Getting a greener clean

Using environmentally-friendly cleaning techniques in your kitchen can reduce the toxins in your home as well as save you money. If the cupboard under your kitchen sink resembles the shelf in the cleaning section at Coles, you’re a sucker for advertising and polluting the environment with toxins.

So says Bridget Gardner, a sustainable living expert trying to change the way we think when it comes to keeping your home clean.

“You don’t have to use a different product for every different surface and situation,” Gardner said.

“Generally using warm soapy water with your washing up detergent to clean most surfaces is sufficient, or microfibre cloths that work with water only – no chemicals.”
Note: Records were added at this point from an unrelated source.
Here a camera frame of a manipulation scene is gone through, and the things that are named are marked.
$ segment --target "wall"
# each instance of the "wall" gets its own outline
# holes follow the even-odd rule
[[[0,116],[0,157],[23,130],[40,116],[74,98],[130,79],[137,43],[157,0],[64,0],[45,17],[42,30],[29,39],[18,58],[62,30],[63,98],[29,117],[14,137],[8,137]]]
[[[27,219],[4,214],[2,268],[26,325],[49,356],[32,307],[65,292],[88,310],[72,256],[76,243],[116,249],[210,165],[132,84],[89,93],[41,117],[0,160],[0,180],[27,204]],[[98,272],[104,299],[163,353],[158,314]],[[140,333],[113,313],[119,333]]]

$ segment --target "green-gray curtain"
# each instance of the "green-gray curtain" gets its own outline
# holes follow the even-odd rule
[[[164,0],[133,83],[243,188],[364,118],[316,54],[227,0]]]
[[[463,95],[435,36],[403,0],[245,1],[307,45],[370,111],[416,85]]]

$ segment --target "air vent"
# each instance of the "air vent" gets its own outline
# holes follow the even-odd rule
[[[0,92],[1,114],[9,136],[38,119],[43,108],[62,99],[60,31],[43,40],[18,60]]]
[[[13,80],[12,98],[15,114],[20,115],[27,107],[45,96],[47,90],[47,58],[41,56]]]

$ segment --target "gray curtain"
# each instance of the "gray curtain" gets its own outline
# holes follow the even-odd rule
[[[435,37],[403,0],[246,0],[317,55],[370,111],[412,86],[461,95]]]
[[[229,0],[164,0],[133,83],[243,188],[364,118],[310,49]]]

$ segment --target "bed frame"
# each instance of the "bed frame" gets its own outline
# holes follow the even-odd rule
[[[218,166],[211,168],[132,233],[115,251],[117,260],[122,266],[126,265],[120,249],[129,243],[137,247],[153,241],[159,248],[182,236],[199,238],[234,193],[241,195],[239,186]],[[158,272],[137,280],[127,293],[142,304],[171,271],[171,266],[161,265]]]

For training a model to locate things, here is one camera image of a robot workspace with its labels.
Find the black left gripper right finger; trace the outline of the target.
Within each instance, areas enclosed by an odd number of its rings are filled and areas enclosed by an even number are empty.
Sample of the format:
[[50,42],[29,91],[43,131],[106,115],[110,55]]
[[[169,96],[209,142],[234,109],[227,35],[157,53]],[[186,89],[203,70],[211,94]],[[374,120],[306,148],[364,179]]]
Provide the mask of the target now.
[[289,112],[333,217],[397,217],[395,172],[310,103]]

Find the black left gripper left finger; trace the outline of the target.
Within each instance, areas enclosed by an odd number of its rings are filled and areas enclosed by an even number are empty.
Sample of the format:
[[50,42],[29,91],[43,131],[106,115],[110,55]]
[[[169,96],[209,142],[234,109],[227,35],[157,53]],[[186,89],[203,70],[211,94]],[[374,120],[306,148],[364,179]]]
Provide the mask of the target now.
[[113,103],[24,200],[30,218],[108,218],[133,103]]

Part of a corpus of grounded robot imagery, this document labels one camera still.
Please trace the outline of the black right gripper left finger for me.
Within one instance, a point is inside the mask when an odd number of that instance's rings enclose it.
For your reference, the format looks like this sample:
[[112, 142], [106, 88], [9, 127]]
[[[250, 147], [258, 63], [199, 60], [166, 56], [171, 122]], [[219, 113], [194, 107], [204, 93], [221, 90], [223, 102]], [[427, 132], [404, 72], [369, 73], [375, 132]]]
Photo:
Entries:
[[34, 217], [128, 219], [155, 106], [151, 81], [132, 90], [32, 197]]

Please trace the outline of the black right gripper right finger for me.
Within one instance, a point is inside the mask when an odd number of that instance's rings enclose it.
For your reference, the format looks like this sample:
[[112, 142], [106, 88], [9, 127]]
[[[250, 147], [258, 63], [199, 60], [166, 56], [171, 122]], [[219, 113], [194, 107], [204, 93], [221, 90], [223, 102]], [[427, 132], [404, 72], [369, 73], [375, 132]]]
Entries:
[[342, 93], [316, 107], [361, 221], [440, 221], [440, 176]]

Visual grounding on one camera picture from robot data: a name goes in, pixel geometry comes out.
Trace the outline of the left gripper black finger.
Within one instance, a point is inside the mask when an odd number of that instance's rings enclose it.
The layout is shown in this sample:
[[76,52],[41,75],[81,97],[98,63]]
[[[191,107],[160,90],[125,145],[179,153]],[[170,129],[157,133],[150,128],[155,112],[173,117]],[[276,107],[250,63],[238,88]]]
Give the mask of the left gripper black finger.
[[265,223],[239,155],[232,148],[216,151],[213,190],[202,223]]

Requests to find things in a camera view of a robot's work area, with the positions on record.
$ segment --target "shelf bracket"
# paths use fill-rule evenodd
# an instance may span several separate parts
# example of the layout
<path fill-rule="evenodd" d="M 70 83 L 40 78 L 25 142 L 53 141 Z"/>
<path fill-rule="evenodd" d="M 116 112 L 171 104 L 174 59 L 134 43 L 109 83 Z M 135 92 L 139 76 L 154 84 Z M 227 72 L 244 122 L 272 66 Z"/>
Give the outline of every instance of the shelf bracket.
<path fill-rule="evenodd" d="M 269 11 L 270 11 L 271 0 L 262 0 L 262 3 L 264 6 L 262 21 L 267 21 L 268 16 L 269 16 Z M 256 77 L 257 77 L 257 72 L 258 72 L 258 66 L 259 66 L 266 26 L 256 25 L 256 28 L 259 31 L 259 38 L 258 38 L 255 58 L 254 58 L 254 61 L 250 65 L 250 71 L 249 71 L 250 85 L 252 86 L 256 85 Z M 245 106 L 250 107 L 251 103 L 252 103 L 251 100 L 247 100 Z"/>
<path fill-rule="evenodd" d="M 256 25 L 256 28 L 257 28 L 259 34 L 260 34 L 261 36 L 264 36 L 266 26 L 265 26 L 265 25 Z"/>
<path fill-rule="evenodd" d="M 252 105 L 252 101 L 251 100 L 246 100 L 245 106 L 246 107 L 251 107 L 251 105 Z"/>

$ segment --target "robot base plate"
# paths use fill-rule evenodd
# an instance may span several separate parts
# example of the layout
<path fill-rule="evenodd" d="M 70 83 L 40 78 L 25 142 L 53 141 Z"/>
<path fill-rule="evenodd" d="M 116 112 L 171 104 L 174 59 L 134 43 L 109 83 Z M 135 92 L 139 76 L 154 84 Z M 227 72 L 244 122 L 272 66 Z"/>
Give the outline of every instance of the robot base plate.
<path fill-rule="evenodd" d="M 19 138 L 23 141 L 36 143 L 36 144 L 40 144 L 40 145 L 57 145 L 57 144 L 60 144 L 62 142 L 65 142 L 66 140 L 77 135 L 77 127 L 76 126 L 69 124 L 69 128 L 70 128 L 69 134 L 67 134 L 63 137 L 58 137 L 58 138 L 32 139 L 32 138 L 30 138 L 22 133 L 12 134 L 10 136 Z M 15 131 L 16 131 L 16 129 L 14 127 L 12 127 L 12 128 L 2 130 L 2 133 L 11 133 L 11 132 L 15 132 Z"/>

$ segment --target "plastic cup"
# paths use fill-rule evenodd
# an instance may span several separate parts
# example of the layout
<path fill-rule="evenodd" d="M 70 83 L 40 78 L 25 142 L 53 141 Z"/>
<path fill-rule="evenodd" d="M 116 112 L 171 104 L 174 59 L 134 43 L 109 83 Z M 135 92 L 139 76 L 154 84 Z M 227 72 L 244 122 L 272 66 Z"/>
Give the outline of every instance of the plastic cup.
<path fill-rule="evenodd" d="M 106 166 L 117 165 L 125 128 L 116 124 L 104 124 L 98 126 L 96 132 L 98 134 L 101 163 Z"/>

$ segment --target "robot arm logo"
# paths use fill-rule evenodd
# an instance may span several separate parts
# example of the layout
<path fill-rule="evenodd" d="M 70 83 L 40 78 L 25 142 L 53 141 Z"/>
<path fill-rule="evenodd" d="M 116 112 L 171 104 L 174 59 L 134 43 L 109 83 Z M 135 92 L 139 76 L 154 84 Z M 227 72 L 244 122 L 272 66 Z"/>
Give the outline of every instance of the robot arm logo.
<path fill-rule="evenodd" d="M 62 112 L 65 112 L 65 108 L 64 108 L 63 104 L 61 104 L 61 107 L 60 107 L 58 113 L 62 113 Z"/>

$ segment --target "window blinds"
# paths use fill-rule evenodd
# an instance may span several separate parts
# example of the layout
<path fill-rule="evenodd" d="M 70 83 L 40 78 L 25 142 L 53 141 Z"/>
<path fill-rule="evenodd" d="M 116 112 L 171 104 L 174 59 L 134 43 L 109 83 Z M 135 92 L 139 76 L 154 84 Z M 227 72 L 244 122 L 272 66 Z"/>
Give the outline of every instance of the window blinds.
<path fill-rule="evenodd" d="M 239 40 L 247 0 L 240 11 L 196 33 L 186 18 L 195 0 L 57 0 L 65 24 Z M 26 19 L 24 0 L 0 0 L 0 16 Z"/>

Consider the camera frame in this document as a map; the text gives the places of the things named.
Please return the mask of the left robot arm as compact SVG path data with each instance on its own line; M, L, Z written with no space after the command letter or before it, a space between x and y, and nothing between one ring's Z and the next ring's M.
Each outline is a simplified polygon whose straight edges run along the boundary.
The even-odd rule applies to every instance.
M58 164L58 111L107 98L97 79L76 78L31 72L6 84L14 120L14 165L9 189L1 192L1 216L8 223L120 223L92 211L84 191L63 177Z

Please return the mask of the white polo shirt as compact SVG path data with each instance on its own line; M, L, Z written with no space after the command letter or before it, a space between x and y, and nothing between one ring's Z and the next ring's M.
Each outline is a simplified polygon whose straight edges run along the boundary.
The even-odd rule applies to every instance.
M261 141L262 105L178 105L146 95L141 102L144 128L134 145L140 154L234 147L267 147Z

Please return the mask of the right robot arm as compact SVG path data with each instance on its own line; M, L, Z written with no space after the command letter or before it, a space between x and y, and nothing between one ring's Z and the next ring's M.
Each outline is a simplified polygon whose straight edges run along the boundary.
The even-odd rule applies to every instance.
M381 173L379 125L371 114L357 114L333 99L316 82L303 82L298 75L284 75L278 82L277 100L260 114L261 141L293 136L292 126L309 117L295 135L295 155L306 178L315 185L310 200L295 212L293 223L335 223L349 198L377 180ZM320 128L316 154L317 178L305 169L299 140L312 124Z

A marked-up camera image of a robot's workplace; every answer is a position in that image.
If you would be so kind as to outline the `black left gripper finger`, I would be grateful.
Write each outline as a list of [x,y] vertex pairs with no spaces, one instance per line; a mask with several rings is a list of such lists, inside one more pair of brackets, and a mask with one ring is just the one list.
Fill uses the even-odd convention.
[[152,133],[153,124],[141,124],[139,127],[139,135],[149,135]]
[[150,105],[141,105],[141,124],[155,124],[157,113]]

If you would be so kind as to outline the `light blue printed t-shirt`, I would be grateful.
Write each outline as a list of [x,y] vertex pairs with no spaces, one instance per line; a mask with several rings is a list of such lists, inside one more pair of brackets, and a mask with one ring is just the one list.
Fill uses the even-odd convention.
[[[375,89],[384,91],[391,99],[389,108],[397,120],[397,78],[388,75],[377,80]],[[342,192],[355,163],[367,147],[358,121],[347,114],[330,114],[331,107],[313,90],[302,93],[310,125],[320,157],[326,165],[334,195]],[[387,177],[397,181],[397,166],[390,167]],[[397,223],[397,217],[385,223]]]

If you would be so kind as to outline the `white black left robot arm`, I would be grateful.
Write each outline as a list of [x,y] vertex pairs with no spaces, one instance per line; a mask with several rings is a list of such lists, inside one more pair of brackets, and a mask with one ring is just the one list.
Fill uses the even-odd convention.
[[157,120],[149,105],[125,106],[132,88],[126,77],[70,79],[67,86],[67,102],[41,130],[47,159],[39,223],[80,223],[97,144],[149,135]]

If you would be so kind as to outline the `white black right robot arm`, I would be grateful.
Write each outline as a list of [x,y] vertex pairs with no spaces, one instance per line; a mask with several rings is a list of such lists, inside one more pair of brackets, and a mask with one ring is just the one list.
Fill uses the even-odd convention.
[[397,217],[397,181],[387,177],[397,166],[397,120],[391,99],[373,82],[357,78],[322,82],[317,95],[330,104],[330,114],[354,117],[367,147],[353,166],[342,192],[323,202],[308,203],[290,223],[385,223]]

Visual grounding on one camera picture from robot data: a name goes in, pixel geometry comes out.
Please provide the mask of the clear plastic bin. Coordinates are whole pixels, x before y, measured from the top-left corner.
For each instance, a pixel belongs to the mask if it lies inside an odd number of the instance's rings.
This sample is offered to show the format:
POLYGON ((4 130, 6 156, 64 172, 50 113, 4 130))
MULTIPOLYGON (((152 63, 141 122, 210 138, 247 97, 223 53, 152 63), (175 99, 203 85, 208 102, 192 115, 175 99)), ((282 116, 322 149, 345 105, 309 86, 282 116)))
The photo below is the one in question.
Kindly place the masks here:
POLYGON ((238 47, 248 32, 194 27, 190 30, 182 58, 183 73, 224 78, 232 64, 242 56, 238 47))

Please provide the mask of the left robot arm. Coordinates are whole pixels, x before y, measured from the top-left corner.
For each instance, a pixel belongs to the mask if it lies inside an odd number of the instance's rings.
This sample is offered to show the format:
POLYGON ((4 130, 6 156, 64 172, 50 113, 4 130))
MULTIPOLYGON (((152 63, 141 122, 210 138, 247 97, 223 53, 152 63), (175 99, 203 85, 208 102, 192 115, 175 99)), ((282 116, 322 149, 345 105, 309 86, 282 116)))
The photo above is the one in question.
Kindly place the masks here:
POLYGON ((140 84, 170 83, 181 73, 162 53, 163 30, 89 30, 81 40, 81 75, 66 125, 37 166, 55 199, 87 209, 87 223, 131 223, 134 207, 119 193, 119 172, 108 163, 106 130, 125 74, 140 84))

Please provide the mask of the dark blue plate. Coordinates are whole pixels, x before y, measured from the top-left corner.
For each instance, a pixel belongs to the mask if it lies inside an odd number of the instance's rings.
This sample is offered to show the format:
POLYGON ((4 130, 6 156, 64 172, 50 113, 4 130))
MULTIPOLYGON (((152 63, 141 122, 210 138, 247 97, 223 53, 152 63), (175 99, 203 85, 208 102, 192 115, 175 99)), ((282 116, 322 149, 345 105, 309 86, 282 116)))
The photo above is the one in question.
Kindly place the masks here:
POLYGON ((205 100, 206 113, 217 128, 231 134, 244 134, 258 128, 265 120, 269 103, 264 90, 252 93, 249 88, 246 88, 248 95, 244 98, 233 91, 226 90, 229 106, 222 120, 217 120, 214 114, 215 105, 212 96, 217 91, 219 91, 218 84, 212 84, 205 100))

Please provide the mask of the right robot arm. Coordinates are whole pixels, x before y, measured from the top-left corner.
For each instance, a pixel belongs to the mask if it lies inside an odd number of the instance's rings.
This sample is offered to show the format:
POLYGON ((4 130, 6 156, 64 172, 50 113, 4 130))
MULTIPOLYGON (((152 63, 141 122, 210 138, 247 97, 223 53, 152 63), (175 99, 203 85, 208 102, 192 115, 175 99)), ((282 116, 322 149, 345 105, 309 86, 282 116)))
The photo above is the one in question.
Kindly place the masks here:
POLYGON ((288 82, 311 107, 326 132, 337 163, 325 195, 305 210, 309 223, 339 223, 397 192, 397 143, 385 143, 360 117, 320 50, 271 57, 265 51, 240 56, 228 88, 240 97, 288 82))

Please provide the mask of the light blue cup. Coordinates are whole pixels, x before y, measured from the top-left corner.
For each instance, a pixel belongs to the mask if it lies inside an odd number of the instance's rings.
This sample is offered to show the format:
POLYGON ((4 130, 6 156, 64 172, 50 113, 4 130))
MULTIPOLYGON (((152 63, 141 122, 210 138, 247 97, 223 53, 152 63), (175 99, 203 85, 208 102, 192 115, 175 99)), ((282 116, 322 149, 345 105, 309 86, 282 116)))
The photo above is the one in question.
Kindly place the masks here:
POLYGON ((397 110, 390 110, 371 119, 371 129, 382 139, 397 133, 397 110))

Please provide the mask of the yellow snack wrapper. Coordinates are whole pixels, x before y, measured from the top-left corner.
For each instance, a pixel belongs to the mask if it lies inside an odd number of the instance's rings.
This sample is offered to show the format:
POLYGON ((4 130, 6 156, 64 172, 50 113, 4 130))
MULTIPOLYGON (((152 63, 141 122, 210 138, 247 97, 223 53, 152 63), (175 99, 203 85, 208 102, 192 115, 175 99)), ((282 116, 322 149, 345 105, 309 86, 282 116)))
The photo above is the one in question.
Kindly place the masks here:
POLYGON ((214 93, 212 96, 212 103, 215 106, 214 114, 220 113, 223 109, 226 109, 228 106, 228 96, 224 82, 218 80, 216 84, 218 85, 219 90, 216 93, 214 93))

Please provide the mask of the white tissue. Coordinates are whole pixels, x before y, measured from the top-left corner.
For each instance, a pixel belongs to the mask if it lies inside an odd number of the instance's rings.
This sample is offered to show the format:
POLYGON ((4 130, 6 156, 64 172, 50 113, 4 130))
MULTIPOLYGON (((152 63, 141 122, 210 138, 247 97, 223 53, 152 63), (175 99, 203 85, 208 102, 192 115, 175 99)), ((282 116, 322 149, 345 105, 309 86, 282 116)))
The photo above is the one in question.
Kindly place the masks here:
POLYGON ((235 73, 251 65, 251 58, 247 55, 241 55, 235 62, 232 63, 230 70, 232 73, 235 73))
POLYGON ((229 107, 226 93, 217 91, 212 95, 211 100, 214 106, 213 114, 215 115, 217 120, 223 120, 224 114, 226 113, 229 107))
Gardner, who runs her own environmentally-friendly cleaning company, says chemicals can have an effect on your health.

“The products that we buy and the chemicals that are in them affect the water we drink, the air we breathe: it’s not just when you squirt it on the surface,” she said.

In fact, she advises a good dose of pure liquid soap and bicarbonate of soda are the primary cleaning products a kitchen needs. Forgoing all other products will certainly save money.

Gardner uses only hot water to wash her cereal bowls and coffee cups, whipping out the detergent only for greasy plates.

“I minimise the amount I use and that’s protecting my house and protecting the environment,” she said.

Dispelling the myth of disinfectants will be a key part of her campaign. She says simply wiping a surface with a cloth and disinfectant spray will not properly sanitise a surface. Instead, she recommends a four-step process, which involves an initial wipe to remove crumbs etc; soaking in hot soapy water; a second wipe; then drying with a clean, chemical-free  cloth.

She said many surface spray products have a solvent in them which makes them dry quickly. “These are really, really toxic – they have carcinogenic ingredients but are in very small quantities, which is why they are allowed.”

Gardner admits it can be confusing for anyone trying to buy non-toxic products, product names and descriptions such as ‘green’, ‘earth’, and ‘natural’. She is currently involved in a government-funded project to help raise consumer awareness about such labels.

But she does have some good advice. “The best way to decide is to look at what they promise: if they say it cuts through grease like an extra pair of hands then you know it’s got some pretty strong ingredients in it.”